Contributing to Open Access Repositories or Archives

Open access repositories or archives are intended for researchers to contribute to the results of their research. This builds up an information and knowledge bank that is easily, and in most instances, freely accessible to everybody.

Repositories or archives are either organized by subject area or certain institutions maintain archives which cut across different disciplines. For instance, there are 78 open access repositories in Japan according to OpenDOAR, most of which are institutional ones, with only a few classified according to a subject area. A typical example of an institutional archive is the Department of Energy (USA) information bridge, which provides free public access to over 200,000 full-text documents. One of the oldest repositories arranged according to discipline is arXiv, which started off as a physics archive but now extends to mathematics, computer science and other disciplines. It hosts over 600,000 e-prints.

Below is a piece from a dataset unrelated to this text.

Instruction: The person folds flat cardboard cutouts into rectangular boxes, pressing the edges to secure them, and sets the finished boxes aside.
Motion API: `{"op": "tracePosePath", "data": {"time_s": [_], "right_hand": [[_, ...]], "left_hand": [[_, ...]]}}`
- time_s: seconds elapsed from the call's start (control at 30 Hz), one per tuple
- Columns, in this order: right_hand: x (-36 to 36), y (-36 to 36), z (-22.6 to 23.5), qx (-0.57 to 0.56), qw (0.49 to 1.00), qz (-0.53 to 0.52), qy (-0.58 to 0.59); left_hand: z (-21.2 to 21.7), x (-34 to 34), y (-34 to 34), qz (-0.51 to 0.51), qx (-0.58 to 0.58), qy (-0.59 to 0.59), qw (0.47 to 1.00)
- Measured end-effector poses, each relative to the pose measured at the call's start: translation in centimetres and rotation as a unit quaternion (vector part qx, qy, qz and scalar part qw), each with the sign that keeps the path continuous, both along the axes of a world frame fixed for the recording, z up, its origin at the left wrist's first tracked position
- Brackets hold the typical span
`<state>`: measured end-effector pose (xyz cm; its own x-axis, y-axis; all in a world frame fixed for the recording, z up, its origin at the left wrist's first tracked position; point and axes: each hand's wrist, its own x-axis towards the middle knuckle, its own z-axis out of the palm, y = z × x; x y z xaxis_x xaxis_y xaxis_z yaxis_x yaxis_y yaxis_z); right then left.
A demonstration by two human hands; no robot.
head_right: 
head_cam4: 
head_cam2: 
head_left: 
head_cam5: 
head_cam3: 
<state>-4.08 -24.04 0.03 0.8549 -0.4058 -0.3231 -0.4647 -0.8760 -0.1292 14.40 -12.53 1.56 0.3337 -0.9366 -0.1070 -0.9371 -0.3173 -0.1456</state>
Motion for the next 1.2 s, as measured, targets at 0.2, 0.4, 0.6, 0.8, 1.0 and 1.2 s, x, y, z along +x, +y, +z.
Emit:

Archives may contain raw or processed data in any format, preprints or post-prints, theses or dissertations, and in general any digital file, including software. No peer review is performed for the contents of the repository but authors have the option of contributing post-prints of peer-reviewed articles, provided they obtain the permission of the publisher. The copyright is generally retained by the author except in the case of post-prints (reprints), wherein the original publisher may already hold the copyright.

Open access archives are most useful when they comply with the Open Archives Initiative (OAI) protocol to harvest metadata. Such archives are interoperable leading to greatly increased ease of access. Every research institution or university should strive to build and maintain its OAI-compliant repository.

Listings of open access repositories can be found in the Directory of Open Access Repositories: OpenDOAR and the Registry of Open Access Repositories: ROAR. Peter Suber maintains a list of the listings of OAI-compliant archives which can be found at http://www.earlham.edu/~peters/fos/lists.htm#archives

Open access archives can be a rich source of information and can be indispensable in situations where the material is not available elsewhere. The proliferation of open access archives would benefit both the research community and the public who usually fund the research indirectly.